I think one of the main reasons that the acting was terrible is because the little boy who plays Danny in the film didn't even know that it was a horror film that he was acting in. He was told that he was starring in a drama film. In fact, when Wendy carries Danny while shouting at Jack in the Colorado Lounge, she is actually carrying a life size dummy so he wouldn't have to be in the scene as it would give hints to the fact that it is a horror film he is starring in. I feel that if he had of known that he was acting in a horror film than he would have done a better job at his acting as a whole. Also there were so many changes to the script that Jack Nicholson apparently stopped reading the script because he knew it would just change again the next day. He would only read the new pages that were given to hi, at the beginning of each scene. Another thing is that the character of Wendy just seems to weak and blind to see what is happening around her, and that just makes me hate her character in the movie.

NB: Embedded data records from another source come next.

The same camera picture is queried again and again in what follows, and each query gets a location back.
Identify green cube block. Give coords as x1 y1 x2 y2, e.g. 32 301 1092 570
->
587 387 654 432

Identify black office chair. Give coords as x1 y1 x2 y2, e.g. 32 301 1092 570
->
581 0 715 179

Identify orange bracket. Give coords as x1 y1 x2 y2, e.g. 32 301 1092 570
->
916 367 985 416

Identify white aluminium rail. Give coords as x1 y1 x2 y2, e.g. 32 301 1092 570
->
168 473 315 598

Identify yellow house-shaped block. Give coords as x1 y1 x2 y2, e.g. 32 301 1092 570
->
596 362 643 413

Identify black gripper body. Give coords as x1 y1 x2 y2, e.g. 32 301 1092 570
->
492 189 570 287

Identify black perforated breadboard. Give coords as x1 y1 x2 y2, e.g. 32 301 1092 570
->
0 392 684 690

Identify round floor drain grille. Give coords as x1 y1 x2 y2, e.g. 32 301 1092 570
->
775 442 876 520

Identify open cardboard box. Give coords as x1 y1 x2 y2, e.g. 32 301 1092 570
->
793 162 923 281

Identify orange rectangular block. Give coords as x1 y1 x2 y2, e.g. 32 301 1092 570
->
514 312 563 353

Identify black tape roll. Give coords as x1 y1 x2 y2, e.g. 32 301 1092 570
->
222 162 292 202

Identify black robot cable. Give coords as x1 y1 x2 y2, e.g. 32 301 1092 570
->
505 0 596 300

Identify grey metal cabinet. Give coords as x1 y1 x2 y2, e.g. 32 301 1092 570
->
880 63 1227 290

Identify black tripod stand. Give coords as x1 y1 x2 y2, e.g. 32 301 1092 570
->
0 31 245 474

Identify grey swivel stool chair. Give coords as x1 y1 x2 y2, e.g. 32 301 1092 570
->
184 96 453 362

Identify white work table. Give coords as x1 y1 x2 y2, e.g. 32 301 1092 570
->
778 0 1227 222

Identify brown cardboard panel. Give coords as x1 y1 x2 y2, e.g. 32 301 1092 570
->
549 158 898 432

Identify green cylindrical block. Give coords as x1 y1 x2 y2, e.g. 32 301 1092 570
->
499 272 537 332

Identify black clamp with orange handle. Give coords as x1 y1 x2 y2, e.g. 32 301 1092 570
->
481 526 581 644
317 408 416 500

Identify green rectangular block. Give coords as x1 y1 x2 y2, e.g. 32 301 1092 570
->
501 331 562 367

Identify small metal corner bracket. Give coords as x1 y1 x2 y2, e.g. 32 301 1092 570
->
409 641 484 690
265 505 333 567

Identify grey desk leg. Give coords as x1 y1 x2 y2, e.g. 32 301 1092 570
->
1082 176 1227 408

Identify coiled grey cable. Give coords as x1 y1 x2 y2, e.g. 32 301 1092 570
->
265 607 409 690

Another reason I hated the movie is because it didn't follow the book at all. In the book the character Wendy is supposed to be strong and stand up for herself. Where as in the movie she is seen as a weak character who doesn't stand up for herself even when her son's life is at stake. It is even said that Stephan King the writer of the book originally wanted Jessica Lange to play the role of Wendy because she followed his description of her in the novel. In the book the motivation of the ghosts is to possess Jack Torrance to get him to kill Danny; if Danny dies in the Overlook, his "shining" ability will be absorbed along with all the other awful energies that are manifest there; the hotel itself is a sentient entity and so would become far more powerful and able to extend its powers beyond the confines of its grounds. Where as in the movie the motive is more ambiguous but seems to be to "reclaim" Jack , who is apparently a reincarnation of a previous caretaker of the hotel, as suggested by the 1920s photograph of Jack and Jack's repeated claims to have "not just a deja vu". Also at the end of the book the hotel is supposed to be destroyed by a fire and in the movie it remains in tact.